27    Not without some doubt, I am prepared to accept for the purposes of the application under s 459S, that Altered State has a seriously arguable case that it has an offsetting claim or claims against Soundwave which, if made out, would eclipse the debt in the statutory demand. On that basis, and that basis alone, it may be accepted that there is a seriously arguable case that there is a genuine dispute concerning the debt in the statutory demand.

Is there a satisfactory explanation for why there was no application to set aside the statutory demand? Was Altered State’s conduct reasonable?

28    There is some evidence of an explanation for why, in the face of an apparently genuine dispute concerning the debt in the statutory demand, there was no application to set the demand aside. That evidence is in the First Knight affidavit. Mr Knight’s evidence is that his brother Kenneth Knight, who is the sole director and shareholder of Altered State, was seriously ill at the time the demand was served on 26 June 2013. Kenneth Knight did not return to work at Altered State until late August 2013. Mr Knight himself was overseas at the time the demand was served. He returned to Australia on 1 July 2013 and returned to work on 11 July 2013. Upon this return to work, an employee of Altered State brought the correspondence from Soundwave’s solicitors that enclosed the statutory demand to his attention. His evidence is essentially that he did not appreciate the significance of the correspondence. In his affidavit, he states:

I did not read the correspondence properly and upon a quick look mistook the statutory notice as a mere “letter of demand” received from the plaintiff’s solicitors and did not comprehend the full import of a notice under section 459P of the Corporations Act.

29    Mr Knight’s evidence was not challenged. Nevertheless, in my opinion, it scarcely provides an adequate or satisfactory explanation for why no application was made to set aside the demand.

30    First, even a cursory reading of the covering letter from Soundwave’s solicitors and the statutory demand would have revealed that this was not a matter that could simply be put to one side. The covering letter states in clear terms that failure to comply with the enclosed demand within the time period specified in the notice carried serious consequences. The demand itself also emphasises, in a part of the demand that is highlighted, the serious consequences that might follow from a failure to respond to the demand, including that the company might be placed in liquidation. It is difficult to see how the letter and its enclosures could possibly be mistaken for a mere letter of demand if Mr Knight had acted with any degree of care or diligence.

31    Whilst Mr Knight may have been overseas at the time the letter was received by Altered State, and he may have been distracted by his brother’s illness, there was nevertheless a fulltime employee at Altered State’s offices. There was no evidence from this employee or any explanation for his absence. There is accordingly no explanation for why the employee did not act on the notice beyond bringing it to the attention of Mr Knight upon Mr Knight’s return. Moreover, even when Soundwave’s solicitors clearly pointed out to Mr Knight that Altered State had failed to comply with the statutory demand and that in seven days proceedings would be commenced to wind up Altered State on the basis of that non-compliance, Mr Knight did nothing for another eleven days. Even then, he did nothing beyond sending a cursory email response.
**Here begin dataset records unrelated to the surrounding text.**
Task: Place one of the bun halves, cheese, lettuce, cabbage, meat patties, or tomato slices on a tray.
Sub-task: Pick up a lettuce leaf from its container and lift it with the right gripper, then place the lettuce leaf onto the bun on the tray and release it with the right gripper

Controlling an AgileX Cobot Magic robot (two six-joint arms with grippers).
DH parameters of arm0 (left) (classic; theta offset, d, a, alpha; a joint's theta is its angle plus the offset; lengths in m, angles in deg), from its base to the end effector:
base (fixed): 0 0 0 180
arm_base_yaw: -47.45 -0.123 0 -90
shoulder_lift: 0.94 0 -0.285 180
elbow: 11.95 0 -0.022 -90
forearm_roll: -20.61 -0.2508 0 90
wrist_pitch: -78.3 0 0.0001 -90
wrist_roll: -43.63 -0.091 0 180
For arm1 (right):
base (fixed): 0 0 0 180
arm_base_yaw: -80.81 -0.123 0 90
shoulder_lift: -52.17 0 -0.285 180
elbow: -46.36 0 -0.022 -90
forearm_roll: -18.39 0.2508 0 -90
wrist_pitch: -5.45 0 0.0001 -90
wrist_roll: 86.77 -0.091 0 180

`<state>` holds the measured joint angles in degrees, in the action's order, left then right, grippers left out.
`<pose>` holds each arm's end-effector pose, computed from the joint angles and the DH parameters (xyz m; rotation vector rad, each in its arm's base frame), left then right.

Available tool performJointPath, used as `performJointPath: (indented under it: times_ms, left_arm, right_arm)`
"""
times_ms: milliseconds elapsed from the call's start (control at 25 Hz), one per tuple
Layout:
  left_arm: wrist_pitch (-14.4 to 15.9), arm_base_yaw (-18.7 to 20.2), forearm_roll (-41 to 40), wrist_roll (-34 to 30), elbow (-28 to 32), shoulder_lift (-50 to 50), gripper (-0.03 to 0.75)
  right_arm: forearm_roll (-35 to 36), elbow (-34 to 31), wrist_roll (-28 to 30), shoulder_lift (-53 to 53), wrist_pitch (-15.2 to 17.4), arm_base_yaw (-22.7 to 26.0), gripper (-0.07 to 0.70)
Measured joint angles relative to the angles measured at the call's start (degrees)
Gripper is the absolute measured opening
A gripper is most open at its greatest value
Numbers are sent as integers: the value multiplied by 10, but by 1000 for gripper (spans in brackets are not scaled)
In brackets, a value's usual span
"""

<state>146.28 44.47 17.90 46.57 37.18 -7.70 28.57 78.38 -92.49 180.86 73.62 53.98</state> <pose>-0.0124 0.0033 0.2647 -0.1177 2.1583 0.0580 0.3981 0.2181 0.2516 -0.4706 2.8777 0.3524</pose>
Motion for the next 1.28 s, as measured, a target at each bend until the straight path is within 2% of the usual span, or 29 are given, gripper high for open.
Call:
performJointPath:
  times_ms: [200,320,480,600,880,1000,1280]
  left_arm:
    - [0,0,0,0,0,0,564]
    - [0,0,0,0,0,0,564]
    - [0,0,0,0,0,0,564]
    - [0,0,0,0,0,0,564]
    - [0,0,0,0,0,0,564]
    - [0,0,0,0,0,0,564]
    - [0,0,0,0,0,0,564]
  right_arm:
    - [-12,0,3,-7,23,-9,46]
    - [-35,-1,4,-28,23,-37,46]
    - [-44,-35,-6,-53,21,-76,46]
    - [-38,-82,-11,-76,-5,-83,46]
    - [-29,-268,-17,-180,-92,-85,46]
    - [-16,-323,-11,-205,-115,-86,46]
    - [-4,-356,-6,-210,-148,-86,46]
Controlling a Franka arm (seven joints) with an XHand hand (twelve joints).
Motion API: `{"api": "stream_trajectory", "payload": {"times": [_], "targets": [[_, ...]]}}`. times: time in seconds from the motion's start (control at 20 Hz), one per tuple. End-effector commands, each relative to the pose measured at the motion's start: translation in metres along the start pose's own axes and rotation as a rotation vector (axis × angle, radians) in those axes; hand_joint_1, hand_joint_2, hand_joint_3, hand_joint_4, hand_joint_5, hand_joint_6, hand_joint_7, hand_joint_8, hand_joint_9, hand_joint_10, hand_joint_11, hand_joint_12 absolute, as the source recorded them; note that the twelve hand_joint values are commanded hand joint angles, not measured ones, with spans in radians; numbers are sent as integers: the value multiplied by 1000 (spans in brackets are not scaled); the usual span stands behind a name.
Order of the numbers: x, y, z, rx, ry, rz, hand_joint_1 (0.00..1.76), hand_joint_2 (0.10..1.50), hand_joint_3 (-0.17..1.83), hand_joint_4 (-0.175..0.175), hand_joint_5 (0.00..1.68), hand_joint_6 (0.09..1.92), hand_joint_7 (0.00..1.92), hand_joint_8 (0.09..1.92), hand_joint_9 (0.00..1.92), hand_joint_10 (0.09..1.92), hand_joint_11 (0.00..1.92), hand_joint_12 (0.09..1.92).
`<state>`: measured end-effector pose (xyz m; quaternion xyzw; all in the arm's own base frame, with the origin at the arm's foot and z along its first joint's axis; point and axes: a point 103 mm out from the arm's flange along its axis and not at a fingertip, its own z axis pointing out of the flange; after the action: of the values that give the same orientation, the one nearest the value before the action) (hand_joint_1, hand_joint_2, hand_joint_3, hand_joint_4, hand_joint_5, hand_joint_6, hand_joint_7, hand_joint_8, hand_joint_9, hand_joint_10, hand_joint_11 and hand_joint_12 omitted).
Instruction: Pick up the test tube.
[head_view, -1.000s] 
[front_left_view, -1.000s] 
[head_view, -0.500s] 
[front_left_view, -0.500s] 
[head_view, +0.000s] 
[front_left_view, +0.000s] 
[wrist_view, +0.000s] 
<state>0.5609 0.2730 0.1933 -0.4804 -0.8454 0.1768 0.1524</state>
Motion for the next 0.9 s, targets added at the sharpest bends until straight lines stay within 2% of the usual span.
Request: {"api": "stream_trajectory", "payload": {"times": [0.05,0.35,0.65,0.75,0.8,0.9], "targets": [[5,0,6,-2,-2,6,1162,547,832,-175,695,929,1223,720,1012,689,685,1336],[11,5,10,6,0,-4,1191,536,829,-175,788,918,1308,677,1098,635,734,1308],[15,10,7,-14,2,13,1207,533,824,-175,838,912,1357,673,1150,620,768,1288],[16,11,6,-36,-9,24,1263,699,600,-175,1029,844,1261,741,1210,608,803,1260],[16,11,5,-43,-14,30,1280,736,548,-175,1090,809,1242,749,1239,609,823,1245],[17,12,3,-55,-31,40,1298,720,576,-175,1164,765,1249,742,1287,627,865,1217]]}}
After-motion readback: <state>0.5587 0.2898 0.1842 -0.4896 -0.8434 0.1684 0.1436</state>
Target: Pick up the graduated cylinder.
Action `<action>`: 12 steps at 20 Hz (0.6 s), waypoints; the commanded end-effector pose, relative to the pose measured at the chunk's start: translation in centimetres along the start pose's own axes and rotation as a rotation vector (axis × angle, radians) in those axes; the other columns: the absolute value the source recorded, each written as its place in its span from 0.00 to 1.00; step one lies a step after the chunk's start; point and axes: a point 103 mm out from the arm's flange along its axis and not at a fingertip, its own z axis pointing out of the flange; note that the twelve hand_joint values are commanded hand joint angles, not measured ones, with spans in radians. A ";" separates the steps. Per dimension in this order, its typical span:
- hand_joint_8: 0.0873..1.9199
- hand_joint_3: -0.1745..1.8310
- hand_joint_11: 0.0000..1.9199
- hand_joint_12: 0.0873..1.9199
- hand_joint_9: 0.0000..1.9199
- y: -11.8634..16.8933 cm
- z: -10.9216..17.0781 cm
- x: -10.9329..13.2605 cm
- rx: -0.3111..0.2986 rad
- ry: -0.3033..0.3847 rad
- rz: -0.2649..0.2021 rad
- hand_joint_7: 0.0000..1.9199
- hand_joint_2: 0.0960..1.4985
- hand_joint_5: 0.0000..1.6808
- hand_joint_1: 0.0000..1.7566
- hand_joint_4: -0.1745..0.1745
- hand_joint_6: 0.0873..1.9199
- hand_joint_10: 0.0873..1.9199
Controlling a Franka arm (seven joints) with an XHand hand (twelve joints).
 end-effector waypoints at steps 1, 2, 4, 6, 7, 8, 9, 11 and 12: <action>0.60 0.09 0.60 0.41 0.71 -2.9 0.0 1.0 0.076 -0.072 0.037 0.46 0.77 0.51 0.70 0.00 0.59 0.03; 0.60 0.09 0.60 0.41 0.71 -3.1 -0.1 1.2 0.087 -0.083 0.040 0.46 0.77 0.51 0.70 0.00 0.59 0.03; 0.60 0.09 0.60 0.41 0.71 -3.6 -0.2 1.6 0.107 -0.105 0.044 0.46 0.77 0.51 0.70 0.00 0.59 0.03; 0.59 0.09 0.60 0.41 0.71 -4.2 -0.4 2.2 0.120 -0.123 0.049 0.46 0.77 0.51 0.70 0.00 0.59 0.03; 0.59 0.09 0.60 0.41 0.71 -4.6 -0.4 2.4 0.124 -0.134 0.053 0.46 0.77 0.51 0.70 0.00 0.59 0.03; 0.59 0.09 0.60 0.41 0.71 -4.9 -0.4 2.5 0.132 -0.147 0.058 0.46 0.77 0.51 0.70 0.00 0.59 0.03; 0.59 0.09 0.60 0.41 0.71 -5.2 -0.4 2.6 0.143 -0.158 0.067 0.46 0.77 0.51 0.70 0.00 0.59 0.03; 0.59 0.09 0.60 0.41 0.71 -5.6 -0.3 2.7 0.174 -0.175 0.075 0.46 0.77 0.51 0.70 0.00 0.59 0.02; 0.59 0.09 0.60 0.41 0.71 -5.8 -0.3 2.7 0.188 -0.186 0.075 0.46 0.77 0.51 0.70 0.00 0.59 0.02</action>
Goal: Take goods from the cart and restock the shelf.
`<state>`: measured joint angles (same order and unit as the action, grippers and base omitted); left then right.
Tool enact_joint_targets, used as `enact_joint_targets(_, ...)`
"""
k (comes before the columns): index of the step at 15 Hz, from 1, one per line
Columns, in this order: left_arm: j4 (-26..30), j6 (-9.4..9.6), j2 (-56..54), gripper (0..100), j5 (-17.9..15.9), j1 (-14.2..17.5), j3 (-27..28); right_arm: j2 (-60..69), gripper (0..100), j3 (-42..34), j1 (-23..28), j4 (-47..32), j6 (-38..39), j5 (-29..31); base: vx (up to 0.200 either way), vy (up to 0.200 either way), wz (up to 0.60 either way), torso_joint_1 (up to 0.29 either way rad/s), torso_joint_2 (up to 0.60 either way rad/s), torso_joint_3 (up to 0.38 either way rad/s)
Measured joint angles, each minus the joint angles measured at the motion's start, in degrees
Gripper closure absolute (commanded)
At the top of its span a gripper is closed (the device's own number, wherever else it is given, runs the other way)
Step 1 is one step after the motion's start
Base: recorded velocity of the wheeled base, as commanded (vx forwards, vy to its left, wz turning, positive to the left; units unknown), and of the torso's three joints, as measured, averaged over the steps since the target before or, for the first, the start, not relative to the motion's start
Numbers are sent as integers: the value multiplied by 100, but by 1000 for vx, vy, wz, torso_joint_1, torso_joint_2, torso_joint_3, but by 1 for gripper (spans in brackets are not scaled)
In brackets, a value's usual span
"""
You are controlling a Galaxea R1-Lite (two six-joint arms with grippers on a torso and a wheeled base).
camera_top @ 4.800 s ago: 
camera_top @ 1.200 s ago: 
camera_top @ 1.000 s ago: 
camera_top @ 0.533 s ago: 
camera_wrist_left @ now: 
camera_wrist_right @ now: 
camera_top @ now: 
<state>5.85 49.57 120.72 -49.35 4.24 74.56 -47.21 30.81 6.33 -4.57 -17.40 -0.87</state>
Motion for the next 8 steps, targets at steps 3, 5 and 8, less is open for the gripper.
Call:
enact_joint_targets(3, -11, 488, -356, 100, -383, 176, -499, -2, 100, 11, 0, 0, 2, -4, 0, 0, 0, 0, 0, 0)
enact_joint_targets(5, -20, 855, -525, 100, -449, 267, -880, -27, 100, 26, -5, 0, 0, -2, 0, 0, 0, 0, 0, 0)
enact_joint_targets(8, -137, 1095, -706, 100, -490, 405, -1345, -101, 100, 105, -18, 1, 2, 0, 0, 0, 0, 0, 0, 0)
32    The only matter that assists Altered State in terms of demonstrating the reasonableness of its conduct is that Soundwave’s response to Mr Knight’s emails was also less than helpful or reasonable. Whilst Mr Knight’s email of 11 July 2013 was brief and did not directly engage the question of Altered State’s indebtedness under the Contract (this being the debt specified in the demand), it did nonetheless raise the alleged existence of the offsetting claims. Soundwave did not, through its lawyers, respond to that allegation prior to the expiry of the demand. Even then, the email from Soundwave’s solicitors of 31 July 2013 did not directly respond to the allegation. It simply contained a threat that proceedings would be commenced because the demand had not been complied with. As White J observed in not dissimilar circumstances in Ewen Stewart at [21], “[l]itigation is not a game in which parties or their legal advisers should keep their cards close to their chest to achieve a tactical advantage.

33    Notwithstanding this, I am not satisfied that Mr Knight’s evidence provides an adequate or satisfactory explanation for why no step was taken to set aside the demand. If the kind of inattention, want of care, inactivity and lack of urgency displayed by Mr Knight could provide a satisfactory explanation for a failure to comply with or set aside a statutory demand, the statutory scheme in relation to statutory demands would be significantly undermined.

34    As it turns out, however, it is unnecessary for me to decide whether this matter alone would be sufficient to warrant the refusal of leave under s 459S.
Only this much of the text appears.